Work to be completed: Only the lines from the start of the material through the line containing "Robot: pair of" are to be extracted, exactly as they appear.

Data shown:
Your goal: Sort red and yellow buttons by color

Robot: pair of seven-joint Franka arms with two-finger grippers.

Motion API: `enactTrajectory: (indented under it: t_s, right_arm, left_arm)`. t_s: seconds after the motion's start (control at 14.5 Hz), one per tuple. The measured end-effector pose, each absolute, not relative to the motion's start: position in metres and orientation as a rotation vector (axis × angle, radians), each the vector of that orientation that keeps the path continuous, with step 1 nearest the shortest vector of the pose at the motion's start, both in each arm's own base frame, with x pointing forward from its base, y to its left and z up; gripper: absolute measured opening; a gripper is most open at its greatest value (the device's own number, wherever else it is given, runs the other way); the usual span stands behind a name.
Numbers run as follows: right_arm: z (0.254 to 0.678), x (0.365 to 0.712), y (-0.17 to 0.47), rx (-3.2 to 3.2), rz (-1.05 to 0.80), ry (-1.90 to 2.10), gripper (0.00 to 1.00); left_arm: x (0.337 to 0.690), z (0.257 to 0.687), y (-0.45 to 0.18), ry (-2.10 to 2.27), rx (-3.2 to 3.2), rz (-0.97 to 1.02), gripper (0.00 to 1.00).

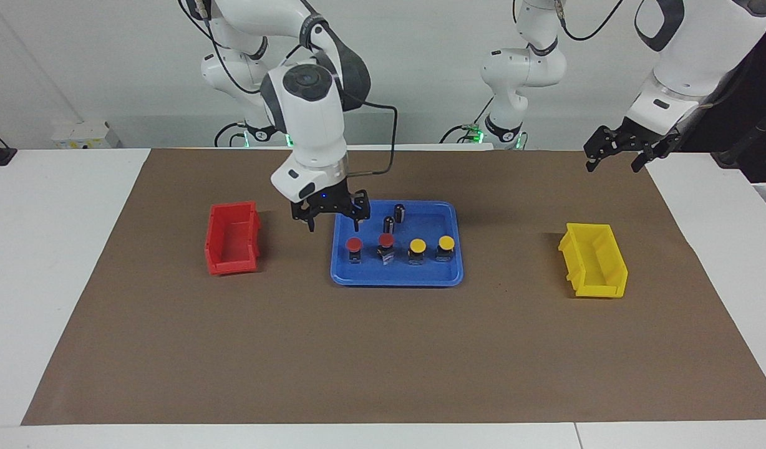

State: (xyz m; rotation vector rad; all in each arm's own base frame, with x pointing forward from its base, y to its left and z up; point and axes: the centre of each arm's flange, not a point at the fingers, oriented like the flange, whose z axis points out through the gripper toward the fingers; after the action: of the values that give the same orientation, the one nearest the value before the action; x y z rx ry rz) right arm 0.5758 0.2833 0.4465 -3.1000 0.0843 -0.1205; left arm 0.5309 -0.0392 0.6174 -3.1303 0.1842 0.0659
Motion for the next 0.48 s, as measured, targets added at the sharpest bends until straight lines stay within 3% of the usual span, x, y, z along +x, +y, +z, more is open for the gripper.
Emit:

Expected answer:
Your goal: Sort red and yellow buttons by color

Robot: pair of seven-joint Franka arms with two-finger grippers.

No other output was requested.